### [About this task]
Each line below has to be output exactly, from first to last.

### [Given records]
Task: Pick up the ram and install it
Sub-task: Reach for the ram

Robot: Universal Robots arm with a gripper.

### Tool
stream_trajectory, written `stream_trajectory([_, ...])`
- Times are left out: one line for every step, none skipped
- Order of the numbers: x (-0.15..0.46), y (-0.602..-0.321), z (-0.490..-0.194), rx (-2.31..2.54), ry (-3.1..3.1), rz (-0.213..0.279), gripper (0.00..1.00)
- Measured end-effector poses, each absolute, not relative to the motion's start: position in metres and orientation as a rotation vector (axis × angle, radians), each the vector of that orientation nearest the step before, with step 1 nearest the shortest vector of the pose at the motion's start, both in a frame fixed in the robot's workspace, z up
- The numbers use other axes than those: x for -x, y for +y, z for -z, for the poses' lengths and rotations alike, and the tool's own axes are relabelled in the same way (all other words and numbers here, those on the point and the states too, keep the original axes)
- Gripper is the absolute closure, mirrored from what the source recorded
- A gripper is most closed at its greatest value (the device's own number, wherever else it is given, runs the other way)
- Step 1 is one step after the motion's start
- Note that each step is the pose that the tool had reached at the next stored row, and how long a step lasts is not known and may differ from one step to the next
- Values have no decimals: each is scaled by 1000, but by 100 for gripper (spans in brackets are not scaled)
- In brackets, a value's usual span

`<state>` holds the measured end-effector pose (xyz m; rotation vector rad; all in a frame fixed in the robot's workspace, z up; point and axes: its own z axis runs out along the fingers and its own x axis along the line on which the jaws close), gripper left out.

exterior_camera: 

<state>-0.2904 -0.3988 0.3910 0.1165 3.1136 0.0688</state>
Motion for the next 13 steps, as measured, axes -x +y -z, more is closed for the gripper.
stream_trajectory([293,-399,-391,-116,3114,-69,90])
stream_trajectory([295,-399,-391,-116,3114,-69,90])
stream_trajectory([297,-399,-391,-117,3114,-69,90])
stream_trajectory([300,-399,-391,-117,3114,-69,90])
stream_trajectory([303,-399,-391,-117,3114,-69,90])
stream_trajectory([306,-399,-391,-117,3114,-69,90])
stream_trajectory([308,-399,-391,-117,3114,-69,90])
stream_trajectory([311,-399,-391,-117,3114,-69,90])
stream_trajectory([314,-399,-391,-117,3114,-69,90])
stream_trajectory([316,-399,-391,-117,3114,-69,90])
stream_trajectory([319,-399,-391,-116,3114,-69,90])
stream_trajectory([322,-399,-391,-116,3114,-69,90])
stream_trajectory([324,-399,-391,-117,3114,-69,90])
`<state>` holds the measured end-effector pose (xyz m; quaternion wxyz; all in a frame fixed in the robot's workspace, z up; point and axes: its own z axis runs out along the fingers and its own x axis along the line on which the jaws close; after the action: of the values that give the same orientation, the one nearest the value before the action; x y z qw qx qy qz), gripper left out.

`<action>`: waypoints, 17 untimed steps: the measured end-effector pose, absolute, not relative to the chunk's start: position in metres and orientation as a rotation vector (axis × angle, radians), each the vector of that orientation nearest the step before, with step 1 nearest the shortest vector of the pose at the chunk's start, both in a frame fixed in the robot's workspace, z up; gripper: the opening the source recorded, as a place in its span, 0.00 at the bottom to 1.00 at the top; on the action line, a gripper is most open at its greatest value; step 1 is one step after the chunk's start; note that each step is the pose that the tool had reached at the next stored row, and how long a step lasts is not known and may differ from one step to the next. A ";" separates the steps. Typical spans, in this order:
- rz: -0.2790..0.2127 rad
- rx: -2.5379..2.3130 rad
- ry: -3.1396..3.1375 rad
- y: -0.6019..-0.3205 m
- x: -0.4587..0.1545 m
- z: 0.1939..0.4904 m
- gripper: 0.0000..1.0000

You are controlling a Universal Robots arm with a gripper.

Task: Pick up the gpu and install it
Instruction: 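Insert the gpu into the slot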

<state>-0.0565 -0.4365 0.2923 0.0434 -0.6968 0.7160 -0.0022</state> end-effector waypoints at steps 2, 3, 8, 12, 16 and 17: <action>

### [Exercise response]
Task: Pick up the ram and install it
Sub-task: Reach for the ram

Robot: Universal Robots arm with a gripper.

### Tool
stream_trajectory, written `stream_trajectory([_, ...])`
- Times are left out: one line for every step, none skipped
- Order of the numbers: x (-0.15..0.46), y (-0.602..-0.321), z (-0.490..-0.194), rx (-2.31..2.54), ry (-3.1..3.1), rz (-0.213..0.279), gripper (0.00..1.00)
- Measured end-effector poses, each absolute, not relative to the motion's start: position in metres and orientation as a rotation vector (axis × angle, radians), each the vector of that orientation nearest the step before, with step 1 nearest the shortest vector of the pose at the motion's start, both in a frame fixed in the robot's workspace, z up
- The numbers use other axes than those: x for -x, y for +y, z for -z, for the poses' lengths and rotations alike, and the tool's own axes are relabelled in the same way (all other words and numbers here, those on the point and the states too, keep the original axes)
- Gripper is the absolute closure, mirrored from what the source recorded
- A gripper is most closed at its greatest value (the device's own number, wherever else it is given, runs the other way)
- Step 1 is one step after the motion's start
- Note that each step is the pose that the tool had reached at the next stored row, and how long a step lasts is not known and may differ from one step to the next
- Values have no decimals: each is scaled by 1000, but by 100 for gripper (spans in brackets are not scaled)
- In brackets, a value's usual span

`<state>` holds the measured end-effector pose (xyz m; rotation vector rad; all in a frame fixed in the robot's workspace, z up; point and axes: its own z axis runs out along the fingers and its own x axis along the line on which the jaws close), gripper left out.

exterior_camera: 

<state>-0.2904 -0.3988 0.3910 0.1165 3.1136 0.0688</state>
Motion for the next 13 steps, as measured, axes -x +y -z, more is closed for the gripper.
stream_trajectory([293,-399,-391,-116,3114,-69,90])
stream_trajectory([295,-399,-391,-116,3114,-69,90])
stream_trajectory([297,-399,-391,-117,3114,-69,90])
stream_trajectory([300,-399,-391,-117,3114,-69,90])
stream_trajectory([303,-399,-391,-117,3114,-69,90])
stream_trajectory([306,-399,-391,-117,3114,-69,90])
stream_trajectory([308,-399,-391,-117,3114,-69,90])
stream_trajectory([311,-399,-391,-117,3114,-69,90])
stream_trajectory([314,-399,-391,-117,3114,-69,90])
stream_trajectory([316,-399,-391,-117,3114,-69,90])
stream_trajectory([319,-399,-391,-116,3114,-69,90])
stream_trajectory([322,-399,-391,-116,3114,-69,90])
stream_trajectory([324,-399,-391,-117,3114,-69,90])
`<state>` holds the measured end-effector pose (xyz m; quaternion wxyz; all in a frame fixed in the robot's workspace, z up; point and axes: its own z axis runs out along the fingers and its own x axis along the line on which the jaws close; after the action: of the values that give the same orientation, the one nearest the value before the action; x y z qw qx qy qz), gripper left out.

`<action>`: waypoints, 17 untimed steps: the measured end-effector pose, absolute, not relative to the chunk's start: position in metres and orientation as a rotation vector (axis × angle, radians), each the vector of that orientation nearest the step before, with step 1 nearest the shortest vector of the pose at the chunk's start, both in a frame fixed in the robot's workspace, z up; gripper: the opening the source recorded, as a place in its span, 0.00 at the bottom to 1.00 at the top; on the action line, a gripper is most open at its greatest value; step 1 is one step after the chunk's start; note that each step is the pose that the tool had reached at the next stored row, and how long a step lasts is not known and may differ from one step to the next. A ";" separates the steps. Typical spans, in this order:
- rz: -0.2790..0.2127 rad
- rx: -2.5379..2.3130 rad
- ry: -3.1396..3.1375 rad
- y: -0.6019..-0.3205 m
- x: -0.4587..0.1545 m
- z: 0.1939..0.4904 m
- gripper: 0.0000..1.0000

You are controlling a Universal Robots arm with a gripper.

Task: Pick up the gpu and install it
Instruction: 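Insert the gpu into the slot
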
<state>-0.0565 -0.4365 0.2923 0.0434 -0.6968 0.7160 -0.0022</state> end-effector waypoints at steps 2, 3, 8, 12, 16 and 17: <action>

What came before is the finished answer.